© The Author(s), under exclusive license to APress Media, LLC, part of Springer Nature 2023
A. I. KatzUp Up and Array!https://doi.org/10.1007/978-1-4842-8966-2_14

14. CHOOSECOLS and CHOOSEROWS: Less Is More

Abbott Ira Katz1  
(1)
Edgware, UK
 

Much of the time a dataset warehouses more information than you currently need. That’s why data are so often filtered, after all; and the decision to filter can cut back the data from one of two vantage points: you may need to filter the fields you need and shun the others, but at other times you may leave all the fields intact and apply the filter to selected records. Whichever route you take, the new CHOOSECOLS and CHOOSEROWS dynamic array functions will help point you in the right direction.

We’ve just learned about the VSTACK and HSTACK functions, the latter of which can pluck a subset of fields from a wider dataset and reap a new dataset from the harvest. CHOOSECOLS does something comparable, but with a few important differences that you’ll want to know about.

How CHOOSECOLS Is Written

Like its VSTACK and HSTACK cousins, CHOOSECOLS is easy to write, consisting of two essential arguments:
  • =CHOOSECOLS(range/array,column_number1, column_number2…)

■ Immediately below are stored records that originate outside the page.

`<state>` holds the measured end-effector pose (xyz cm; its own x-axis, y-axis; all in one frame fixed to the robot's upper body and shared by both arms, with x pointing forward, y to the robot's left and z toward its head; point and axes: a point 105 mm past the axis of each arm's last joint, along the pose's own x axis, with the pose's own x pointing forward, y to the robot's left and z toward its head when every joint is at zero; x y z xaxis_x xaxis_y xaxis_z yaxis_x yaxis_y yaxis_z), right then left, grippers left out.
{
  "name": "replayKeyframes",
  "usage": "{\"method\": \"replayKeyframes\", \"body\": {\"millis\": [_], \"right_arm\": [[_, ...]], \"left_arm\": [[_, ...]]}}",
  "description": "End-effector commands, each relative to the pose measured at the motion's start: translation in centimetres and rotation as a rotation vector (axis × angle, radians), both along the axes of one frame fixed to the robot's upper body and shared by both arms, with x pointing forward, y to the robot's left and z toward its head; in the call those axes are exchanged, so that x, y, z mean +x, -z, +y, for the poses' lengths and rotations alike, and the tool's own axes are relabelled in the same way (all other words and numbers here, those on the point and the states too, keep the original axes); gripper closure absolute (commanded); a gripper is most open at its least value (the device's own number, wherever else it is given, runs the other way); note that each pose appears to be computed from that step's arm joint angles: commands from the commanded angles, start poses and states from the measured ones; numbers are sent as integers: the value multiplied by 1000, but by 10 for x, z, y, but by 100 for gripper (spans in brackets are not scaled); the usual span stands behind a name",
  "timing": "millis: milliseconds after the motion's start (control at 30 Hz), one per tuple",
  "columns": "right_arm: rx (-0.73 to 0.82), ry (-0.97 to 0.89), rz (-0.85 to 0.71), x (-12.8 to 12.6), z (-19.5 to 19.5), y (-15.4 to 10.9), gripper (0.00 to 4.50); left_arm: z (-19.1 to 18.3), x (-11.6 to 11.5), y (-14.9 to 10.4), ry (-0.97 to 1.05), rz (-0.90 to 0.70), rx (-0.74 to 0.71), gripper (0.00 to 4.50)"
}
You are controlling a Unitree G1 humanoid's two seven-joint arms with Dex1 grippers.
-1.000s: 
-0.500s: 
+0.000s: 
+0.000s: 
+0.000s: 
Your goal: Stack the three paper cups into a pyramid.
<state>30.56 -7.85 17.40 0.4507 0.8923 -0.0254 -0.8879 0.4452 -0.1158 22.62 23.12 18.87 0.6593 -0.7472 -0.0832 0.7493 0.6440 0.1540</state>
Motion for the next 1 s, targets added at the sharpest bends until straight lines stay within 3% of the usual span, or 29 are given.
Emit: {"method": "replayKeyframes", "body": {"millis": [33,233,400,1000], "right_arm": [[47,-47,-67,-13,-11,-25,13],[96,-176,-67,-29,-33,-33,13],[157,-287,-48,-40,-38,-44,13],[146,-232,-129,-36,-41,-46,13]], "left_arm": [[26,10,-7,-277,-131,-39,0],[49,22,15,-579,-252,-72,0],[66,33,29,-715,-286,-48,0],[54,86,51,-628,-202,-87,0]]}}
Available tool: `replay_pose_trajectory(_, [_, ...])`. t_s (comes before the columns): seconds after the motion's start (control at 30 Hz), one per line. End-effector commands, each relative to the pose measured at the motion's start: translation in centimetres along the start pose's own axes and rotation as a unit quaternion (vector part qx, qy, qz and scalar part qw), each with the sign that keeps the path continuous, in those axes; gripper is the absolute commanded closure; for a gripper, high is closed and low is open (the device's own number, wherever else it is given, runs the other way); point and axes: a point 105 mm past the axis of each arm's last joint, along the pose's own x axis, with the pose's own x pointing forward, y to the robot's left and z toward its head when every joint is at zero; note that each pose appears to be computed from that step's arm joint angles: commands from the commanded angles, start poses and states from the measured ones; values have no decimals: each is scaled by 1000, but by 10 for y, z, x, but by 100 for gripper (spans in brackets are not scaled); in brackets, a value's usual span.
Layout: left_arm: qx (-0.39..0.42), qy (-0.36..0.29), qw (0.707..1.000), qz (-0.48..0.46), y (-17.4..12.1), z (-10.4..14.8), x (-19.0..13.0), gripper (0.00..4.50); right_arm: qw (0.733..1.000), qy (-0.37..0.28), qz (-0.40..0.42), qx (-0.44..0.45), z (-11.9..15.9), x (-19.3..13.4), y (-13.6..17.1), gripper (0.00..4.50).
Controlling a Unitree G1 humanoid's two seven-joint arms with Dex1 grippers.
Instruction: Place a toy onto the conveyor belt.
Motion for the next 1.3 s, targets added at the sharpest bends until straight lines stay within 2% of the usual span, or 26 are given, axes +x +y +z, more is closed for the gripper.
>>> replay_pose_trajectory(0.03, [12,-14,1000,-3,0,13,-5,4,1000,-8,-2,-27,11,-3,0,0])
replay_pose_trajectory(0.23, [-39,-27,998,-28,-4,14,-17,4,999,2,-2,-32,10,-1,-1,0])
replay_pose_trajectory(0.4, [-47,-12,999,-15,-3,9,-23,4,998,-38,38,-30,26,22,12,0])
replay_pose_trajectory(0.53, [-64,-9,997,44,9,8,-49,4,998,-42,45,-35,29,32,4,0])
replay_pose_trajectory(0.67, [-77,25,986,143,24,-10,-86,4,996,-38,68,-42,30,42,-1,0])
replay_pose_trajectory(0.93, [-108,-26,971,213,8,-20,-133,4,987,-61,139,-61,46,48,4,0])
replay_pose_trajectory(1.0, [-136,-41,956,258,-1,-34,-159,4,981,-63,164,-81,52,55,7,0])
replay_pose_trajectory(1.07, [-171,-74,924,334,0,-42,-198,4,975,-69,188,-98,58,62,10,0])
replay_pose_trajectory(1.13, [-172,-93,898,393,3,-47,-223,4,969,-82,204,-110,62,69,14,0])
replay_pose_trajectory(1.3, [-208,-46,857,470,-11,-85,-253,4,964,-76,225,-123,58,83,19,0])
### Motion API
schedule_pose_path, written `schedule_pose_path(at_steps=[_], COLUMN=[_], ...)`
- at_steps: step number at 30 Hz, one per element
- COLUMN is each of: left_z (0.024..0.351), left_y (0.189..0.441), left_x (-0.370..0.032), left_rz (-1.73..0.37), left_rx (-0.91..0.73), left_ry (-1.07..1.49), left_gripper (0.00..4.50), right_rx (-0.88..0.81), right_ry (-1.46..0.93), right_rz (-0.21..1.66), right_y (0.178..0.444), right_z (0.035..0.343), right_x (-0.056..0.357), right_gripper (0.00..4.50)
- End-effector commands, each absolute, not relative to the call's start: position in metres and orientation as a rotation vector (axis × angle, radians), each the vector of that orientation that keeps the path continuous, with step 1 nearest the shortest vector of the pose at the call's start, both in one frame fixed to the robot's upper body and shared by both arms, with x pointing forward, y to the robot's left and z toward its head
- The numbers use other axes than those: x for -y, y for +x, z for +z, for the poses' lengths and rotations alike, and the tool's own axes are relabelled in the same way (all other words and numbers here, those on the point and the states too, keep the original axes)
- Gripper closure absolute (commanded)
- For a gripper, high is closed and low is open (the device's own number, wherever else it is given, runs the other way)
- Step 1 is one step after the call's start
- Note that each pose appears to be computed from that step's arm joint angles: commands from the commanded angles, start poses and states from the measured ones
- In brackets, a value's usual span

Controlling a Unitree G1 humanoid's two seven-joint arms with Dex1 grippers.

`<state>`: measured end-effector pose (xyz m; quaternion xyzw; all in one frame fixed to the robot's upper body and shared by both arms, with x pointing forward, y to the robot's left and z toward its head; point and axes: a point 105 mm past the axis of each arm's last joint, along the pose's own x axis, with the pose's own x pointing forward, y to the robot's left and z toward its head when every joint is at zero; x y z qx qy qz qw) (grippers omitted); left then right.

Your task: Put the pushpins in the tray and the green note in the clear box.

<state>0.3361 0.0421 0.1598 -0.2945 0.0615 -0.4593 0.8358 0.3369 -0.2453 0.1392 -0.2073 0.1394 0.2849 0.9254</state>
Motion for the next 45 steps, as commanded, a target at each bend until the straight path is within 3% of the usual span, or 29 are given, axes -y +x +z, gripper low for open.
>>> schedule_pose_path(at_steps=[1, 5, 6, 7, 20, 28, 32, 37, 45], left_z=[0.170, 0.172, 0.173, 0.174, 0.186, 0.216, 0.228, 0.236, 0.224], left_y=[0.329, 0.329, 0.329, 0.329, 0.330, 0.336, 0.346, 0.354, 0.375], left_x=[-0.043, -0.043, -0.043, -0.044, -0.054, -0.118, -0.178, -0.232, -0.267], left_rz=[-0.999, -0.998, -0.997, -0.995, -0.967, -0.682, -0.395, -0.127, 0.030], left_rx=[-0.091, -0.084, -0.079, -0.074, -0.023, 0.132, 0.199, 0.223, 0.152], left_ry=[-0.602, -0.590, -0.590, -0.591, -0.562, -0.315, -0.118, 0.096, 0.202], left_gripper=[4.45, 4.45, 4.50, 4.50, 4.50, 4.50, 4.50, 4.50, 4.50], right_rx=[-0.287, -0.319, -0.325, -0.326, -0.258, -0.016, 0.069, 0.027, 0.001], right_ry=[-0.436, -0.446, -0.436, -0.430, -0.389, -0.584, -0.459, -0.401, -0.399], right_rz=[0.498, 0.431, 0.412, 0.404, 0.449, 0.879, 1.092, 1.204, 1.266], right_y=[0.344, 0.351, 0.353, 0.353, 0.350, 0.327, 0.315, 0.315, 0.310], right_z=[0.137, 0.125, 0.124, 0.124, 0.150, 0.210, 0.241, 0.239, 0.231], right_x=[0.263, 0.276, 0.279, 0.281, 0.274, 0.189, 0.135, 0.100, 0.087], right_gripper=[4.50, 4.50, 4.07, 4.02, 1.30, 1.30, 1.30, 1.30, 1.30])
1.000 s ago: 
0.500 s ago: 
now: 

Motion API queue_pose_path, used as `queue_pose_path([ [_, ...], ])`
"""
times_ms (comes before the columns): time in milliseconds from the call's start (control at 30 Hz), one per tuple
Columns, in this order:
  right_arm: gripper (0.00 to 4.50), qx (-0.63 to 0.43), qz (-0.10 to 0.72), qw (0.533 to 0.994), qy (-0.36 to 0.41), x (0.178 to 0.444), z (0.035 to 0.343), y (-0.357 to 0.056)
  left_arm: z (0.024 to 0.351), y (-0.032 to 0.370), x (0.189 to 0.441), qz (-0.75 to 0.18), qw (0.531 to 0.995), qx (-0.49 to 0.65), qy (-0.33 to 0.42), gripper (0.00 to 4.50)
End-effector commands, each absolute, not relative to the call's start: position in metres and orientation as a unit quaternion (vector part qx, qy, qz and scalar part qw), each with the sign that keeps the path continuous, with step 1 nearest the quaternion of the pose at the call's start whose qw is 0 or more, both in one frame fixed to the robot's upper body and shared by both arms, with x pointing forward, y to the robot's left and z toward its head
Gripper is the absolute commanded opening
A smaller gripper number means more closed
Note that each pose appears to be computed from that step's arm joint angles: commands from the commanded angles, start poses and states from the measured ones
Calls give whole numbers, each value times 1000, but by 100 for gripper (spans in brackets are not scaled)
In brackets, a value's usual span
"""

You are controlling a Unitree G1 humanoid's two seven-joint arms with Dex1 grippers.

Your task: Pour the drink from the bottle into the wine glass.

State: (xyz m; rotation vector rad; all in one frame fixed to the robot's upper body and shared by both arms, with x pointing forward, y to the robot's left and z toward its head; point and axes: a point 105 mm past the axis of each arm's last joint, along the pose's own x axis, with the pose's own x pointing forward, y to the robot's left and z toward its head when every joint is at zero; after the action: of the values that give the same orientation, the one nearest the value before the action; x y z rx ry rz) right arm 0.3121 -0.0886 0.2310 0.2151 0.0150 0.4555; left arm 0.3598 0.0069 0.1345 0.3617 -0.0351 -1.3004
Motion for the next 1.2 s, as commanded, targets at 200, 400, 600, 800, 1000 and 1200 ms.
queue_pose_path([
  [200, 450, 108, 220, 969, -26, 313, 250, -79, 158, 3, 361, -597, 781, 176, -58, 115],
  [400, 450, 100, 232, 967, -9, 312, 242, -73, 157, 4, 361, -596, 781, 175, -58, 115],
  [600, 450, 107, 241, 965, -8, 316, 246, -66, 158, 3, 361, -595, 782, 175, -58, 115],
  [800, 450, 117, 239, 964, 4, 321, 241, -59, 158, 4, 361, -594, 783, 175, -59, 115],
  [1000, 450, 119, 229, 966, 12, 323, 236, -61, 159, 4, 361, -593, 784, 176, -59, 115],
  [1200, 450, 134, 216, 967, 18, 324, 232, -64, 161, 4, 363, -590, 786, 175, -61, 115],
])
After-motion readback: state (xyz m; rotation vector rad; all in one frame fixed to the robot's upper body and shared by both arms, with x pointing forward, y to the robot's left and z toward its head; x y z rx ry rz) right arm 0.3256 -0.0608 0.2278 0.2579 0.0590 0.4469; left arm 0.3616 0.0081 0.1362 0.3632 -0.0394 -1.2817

(The multiple column number selections in effect reiterate the same argument as needed.) CHOOSECOLS requires as its point of inception an existing range or array, from which you decide which fields – or columns – interest you. And those columns are referred to in straightforward numeric terms.

For example, if we recycle our salesperson data here (file: CHOOSECOLS), we can write in G6
  • =CHOOSECOLS(All,1,3,5)

That formula asks CHOOSECOLS to prise columns 1, 3, and 5 from the dataset – that is, the Country, Order_Date, and Order_Amount fields, as evoked by Figure 14-1.

A screenshot of an excel sheet. It has 3 columns with entries in 14 rows and the formula CHOOSE COLS at the top. The first cell in column 1 is highlighted.

Figure 14-1

Three out of five ain’t bad: CHOOSECOLS selects fields from the salesperson data.

Again, the now-standard cautions about these spilled results need to be recalled: the output could do with some reformatting, and the source field headers are absent, befitting a spilled-range result. And again, if you reconstitute the original salesperson dataset into a table, any new data entry conducted there will automatically be shipped to the above CHOOSECOLS results; that is, the new data remain connected to the old.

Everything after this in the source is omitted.